Sort through the listing below and keep each line with the word "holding". Copy those.

— DATA TO USE —
== Segment start ==
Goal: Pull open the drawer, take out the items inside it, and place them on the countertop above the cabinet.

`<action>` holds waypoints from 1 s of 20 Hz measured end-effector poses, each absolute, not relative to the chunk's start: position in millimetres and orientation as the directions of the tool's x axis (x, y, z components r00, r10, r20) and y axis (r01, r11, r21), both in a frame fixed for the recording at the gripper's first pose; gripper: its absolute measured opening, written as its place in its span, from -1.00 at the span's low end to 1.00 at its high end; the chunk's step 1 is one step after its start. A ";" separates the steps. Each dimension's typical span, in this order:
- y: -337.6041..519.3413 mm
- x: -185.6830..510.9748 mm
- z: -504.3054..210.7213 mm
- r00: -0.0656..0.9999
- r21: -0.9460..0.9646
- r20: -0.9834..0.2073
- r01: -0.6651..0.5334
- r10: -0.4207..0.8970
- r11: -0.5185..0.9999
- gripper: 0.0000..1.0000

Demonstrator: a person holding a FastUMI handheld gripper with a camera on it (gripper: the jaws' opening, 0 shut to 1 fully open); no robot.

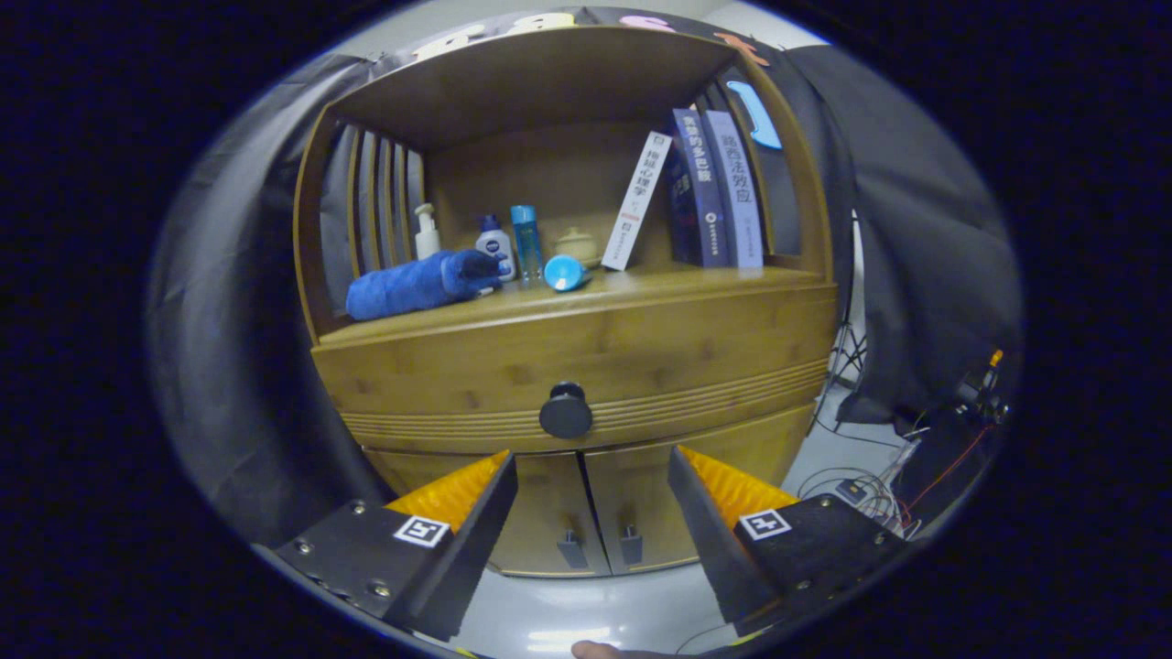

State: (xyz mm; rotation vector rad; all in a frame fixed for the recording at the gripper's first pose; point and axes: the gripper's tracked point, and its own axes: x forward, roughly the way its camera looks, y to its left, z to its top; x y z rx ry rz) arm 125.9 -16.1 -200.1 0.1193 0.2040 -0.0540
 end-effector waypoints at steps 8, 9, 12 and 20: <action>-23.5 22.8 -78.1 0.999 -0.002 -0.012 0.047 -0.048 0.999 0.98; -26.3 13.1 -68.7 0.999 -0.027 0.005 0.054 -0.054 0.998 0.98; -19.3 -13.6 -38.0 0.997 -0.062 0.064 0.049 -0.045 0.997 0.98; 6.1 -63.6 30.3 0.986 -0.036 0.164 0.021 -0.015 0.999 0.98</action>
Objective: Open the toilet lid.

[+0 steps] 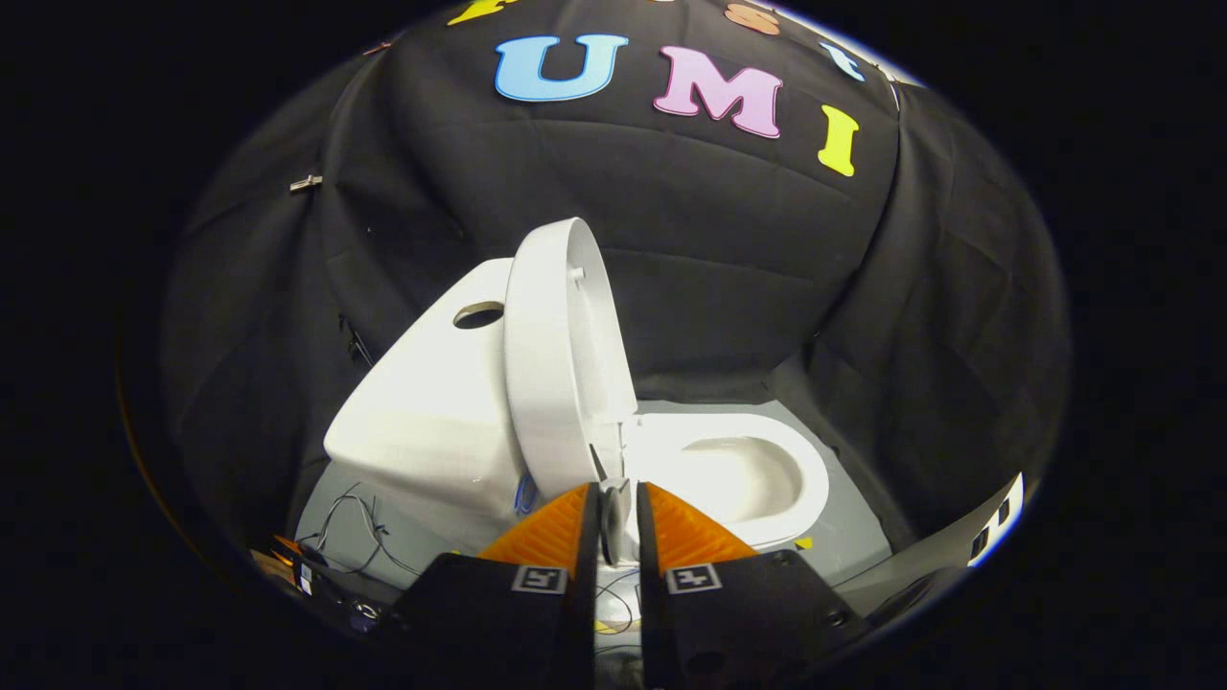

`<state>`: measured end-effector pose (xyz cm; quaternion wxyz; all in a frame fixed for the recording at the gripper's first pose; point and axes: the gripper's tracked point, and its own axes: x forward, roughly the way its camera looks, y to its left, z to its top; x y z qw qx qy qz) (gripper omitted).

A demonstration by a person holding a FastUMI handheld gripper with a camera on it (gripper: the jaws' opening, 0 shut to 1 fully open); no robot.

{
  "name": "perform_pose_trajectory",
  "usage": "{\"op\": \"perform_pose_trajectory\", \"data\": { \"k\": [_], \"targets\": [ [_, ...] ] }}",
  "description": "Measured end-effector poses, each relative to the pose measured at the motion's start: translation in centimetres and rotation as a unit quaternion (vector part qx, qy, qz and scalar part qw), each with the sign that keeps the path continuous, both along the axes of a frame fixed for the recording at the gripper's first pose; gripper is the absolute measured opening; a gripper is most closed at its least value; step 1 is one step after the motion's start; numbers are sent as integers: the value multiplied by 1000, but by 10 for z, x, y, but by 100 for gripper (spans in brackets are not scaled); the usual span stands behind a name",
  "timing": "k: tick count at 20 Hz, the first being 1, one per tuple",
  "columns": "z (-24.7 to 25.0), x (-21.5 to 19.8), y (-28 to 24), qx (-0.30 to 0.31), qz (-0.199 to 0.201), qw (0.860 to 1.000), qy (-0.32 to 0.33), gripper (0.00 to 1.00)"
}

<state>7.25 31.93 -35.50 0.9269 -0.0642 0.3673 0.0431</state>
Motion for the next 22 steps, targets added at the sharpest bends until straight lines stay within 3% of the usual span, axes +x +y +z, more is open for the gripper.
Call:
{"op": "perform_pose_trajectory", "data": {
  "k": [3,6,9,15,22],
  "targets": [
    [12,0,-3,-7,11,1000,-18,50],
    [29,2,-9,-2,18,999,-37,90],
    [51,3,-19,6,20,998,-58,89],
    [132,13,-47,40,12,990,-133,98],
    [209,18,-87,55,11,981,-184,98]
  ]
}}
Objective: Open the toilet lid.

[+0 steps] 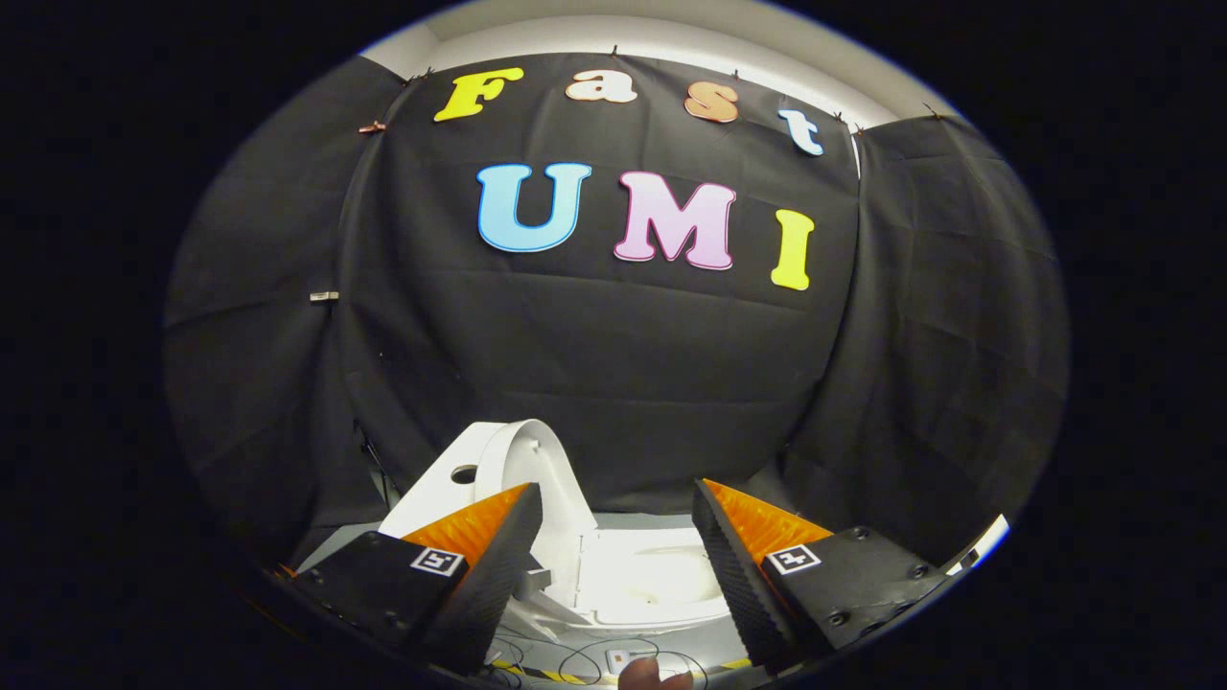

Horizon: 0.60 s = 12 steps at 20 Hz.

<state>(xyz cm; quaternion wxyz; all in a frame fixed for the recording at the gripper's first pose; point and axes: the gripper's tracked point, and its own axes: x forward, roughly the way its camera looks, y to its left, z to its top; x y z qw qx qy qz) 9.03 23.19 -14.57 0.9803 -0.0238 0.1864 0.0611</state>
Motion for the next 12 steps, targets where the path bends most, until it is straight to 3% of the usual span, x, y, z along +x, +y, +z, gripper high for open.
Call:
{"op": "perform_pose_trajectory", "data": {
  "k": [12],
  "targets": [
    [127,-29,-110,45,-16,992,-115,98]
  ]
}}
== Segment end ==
— SOLUTION TO THE PROBLEM —
Demonstrator: a person holding a FastUMI handheld gripper with a camera on it (gripper: the jaws' opening, 0 shut to 1 fully open); no robot.
A demonstration by a person holding a FastUMI handheld gripper with a camera on it (gripper: the jaws' opening, 0 shut to 1 fully open); no robot.

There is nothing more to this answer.